I've had no issues with a cable Edge connected to my old Panasonic 1080p display.


----------



## WVZR1 (Jul 31, 2008)

Zelek11 said:


> My in-laws are considering buying a Tivo Edge OTA. They have an older 1080p TV that was made in 2010. Will a Tivo Edge work with their TV? I have read about hdcp 2.2 errors in some reviews. Is that only a problem if they were attempting to watch 4k content?


Are they a current Tivo user with experience? I'd think a 1080P experience could be quite pleasant. Are they anticipating a purchase of a newer soon with this maybe being a reason their purchase thinking?



Steve said:


> I've had no issues with a cable Edge connected to my old Panasonic 1080p display.


If that's a Panny PLASMA I'm sure it's 'pleasant'!


----------



## Steve (Apr 24, 2003)

WVZR1 said:


> If that's a Panny PLASMA I'm sure it's 'pleasant'!


It is. Has the "Kuro" blacks.


----------



## MrDell (Jul 8, 2012)

Steve said:


> It is. Has the "Kuro" blacks.


Believe it or not I am still watching my Pioneer Kuro plasma from 2008... built like a brick "you know what ". I recently replaced it with a Sony 4K and switched the Pioneer over to the bedroom. That was an impressive TV in it's day but quite expensive as I recall... took some convincing with the wife . The only downside is that you can see the lights dim when you turn it on :smiley:.


----------



## Steve (Apr 24, 2003)

MrDell said:


> The only downside is that you can see the lights dim when you turn it on :smiley:.


But the upside is you can turn down the thermostat in the winter! :tearsofjoy:


----------



## WVZR1 (Jul 31, 2008)

My 64" Samsung F8500 - 'quite a heater' but with Darbee also a very pleasant visual experience!


----------



## MrDell (Jul 8, 2012)

Steve said:


> But the upside is you can turn down the thermostat in the winter! :tearsofjoy:


Oh How True!!!  Acts like a space heater!

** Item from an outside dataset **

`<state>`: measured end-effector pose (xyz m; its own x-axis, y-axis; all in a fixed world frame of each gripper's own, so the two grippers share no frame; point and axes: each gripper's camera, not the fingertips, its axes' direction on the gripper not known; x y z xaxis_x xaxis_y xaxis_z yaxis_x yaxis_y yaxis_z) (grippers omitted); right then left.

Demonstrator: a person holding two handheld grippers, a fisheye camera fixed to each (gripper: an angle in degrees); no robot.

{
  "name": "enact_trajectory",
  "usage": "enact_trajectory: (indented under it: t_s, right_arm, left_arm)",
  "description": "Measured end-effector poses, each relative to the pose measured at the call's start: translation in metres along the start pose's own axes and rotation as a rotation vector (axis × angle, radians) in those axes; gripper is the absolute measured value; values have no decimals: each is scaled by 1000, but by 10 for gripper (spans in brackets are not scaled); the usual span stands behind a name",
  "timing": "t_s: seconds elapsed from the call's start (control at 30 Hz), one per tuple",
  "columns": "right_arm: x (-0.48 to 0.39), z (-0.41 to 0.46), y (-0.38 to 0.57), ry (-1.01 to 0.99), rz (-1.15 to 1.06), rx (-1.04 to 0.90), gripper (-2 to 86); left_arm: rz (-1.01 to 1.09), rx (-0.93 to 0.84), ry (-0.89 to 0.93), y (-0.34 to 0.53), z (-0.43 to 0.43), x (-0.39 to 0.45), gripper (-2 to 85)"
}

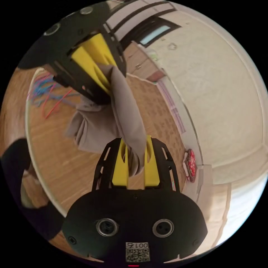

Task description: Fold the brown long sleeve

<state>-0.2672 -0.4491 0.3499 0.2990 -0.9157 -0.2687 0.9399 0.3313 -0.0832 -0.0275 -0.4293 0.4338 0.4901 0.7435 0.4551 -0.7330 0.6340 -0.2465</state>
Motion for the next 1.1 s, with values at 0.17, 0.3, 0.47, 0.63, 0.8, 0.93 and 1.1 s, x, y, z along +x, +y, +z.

In the summer the AC kicks on when watching!


----------



## Zelek11 (Jan 26, 2021)

WVZR1 said:


> Are they a current Tivo user with experience? I'd think a 1080P experience could be quite pleasant. Are they anticipating a purchase of a newer soon with this maybe being a reason their purchase thinking?


The issue is HDCP 2.2. There are some reviews that the Edge doesn't work with TVs that don't support HDCP 2.2. Is that just a 4K issue? As in, trying to watch 4K on a TV that doesn't support 2.2? Since they will only watch in 1080p, I was hoping it wouldn't be an issue.

They currently have cable and the cable company is supplying them a Tivo. I don't know which model they are using. They have seen our Roamio and didn't comment that it looks different than what they have at home. They are now looking at getting rid of cable but still want a Tivo to record OTA shows.


----------



## WVZR1 (Jul 31, 2008)

I'd think OTA 'availability' and the install of antenna(s) to source the OTA requires more thought than being concerned with the 1080P display. They're located where? How many displays do they actually use Tivo on?


----------



## Steve (Apr 24, 2003)

Zelek11 said:


> The issue is HDCP 2.2. There are some reviews that the Edge doesn't work with TVs that don't support HDCP 2.2


My 2011-2012 Panny plasma doesn't support HDCP 2.2 and all is good with the Edge.


----------